No matter who or where you are in the Pittsburgh region, when you visit publicsource.org, we want you to find something to help you live better. We know that’s not an easy feat in such a diverse, fragmented and complex region.
If we are to do meaningful, in-depth journalism, showing the richness and fullness of our communities is critical.
We know that media outlets sometimes get it wrong. Community members have told us that. We’ve witnessed it. At a recent listening session, several participants of color simply asked the media to recognize they are people who lead regular lives. What a straightforward request that many media entities have failed at for so long.
To create journalism that gives people information to make better, informed decisions and live better lives, we must embrace all communities. That’s why it’s vital to do work that embraces communities of color and other oft-marginalized groups.
Building bridges is hard, and media sometimes resists evolution. But we are committed to charting a path for equitable, inclusive local journalism that represents our community. As the Pittsburgh region’s media landscape shifts with changes in our society, PublicSource is ready to cover the news you care about.
With the help of the American Press Institute, we’ve reinvigorated our plans to better connect with communities of color and other traditionally marginalized populations.
This past year, PublicSource participated in a project with the American Press Institute dedicated to transforming how local newsrooms connect with communities of color. We went on this journey with four other newsrooms: Pittsburgh City Paper, the Tribune-Review, the Pittsburgh Post-Gazette and the Pitt News.
As part of this project, we invited API into our newsroom. They interviewed each member of our staff. They reviewed our articles. They interviewed community members. Then, they told us what they found. Some of it was disheartening. Much of it we knew. All of it we’re working to address, fortunately now with strong guidance and support.
API found common themes across the five newsrooms surveyed, including lack of diversity among reporters and editors and heavy workloads that can lead to burnout.
For many reasons, as documented by studies, Pittsburgh media struggles with inclusive and diverse practices both inside and outside of its newsrooms.
We see the API project as a powerful opportunity to collaborate alongside our media peers to achieve more diverse, reflective news coverage.
Our newsroom is uniquely positioned in Pittsburgh. We’re open-minded, nimble, digital and people-funded. Much of this is reflected in the results of API’s review. As a small team, we work collaboratively to produce regular in-depth journalism, but the workload can lead our team to burnout. We’ve formed an audience engagement team to further our mission to connect with the community, but it’s taken time to build the foundation and formalize the processes needed to take our audience engagement to the next level.
While some of API’s takeaways captured more challenging parts of our ongoing work, we’re optimistic that much of the evaluation was aligned with our longstanding internal goals.
Opening our newsroom up to inspection and absorbing the evaluations has led us to further define our commitment to diversity, equity, inclusion and belonging efforts.

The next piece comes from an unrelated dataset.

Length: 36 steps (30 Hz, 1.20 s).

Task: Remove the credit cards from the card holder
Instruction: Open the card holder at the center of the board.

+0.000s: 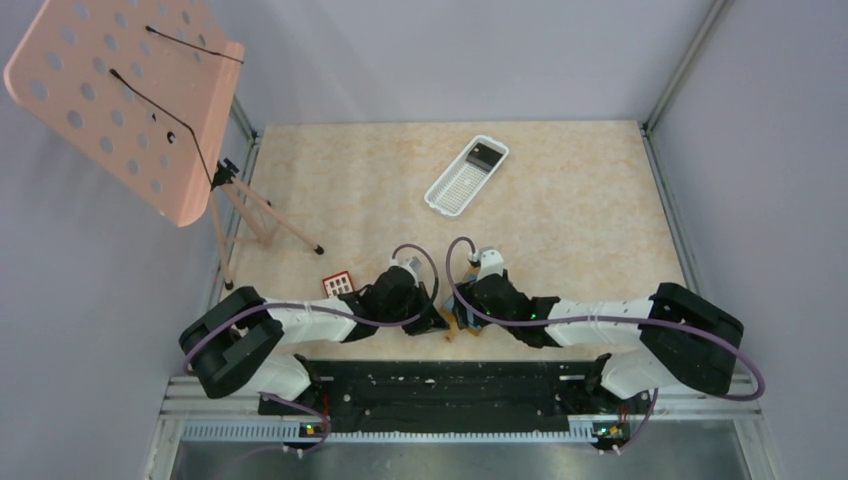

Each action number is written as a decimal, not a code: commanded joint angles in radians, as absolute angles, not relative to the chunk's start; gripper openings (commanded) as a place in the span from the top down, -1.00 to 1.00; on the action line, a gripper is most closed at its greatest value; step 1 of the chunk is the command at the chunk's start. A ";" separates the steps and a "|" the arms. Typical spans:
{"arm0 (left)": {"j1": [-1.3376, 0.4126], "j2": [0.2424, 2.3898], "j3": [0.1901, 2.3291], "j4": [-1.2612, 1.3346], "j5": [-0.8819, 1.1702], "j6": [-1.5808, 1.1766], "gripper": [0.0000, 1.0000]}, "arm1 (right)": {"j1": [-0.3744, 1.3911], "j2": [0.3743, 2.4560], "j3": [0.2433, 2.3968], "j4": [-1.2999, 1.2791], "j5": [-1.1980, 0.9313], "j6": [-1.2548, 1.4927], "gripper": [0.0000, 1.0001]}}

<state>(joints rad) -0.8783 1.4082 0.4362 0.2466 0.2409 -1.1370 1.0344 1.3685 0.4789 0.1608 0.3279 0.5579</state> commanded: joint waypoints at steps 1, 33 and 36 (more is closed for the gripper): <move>-0.882 1.350 0.436 0.169 0.195 -1.108 1.00 | 1.054 1.397 0.488 0.108 0.290 0.544 -0.59; -0.881 1.218 0.591 -0.221 -0.076 -0.977 1.00 | 1.056 1.342 0.491 0.097 0.303 0.657 0.34; -0.881 1.200 0.650 -0.297 -0.132 -0.953 0.99 | 1.056 1.313 0.480 0.106 0.293 0.692 0.40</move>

You’ll see it in action in (at least) these ways:
Ours is a city of many neighborhoods. It’s full of places where connection is building and people are working to move their communities forward. All PublicSource employees will work together to build maps of the people and places creating positive momentum in communities. These maps will inform our work, help us understand our knowledge gaps, and deepen our knowledge of a community and the issues impacting its residents. To start, we’re charting a path to engagement in three newsroom-selected neighborhoods: Wilkinsburg, Beechview and Perry South. We plan to show up in communities to strike up conversations with residents that could shape our understanding of local communities and coverage of their issues.
Community advisory group
We’re firm on wanting to build a two-way street that allows us regular, honest dialogue about current events, issues and media coverage in the Pittsburgh region. Feedback is a gift. Our efforts include forming a community advisory group of diverse members from all sections of the region to inform our staff, our newsroom coverage and our engagement efforts through regular feedback. We plan to pilot the group later this year.
Although internal, we expect this long-term commitment will continue to move our organization in the direction of being reflective of the communities we serve and employing best practices for interaction with people of all identities, experiences and backgrounds.
Among other initiatives, we will be formalizing diversity tracking of job candidates, interns and staffers to better analyze our ability to retain and attract diverse talent. We must do this in a way that is inclusive and allows people to self-identify as they wish, so we are researching best practices.
This year is also the first that we are working with each member of the team to find a mentor outside of PublicSource. We want each person to use this opportunity in a way that is best for them — be it for issues of well-being to specific skills to overall career development. We want our team to know we see and care for them as whole people and that work-life balance is a priority.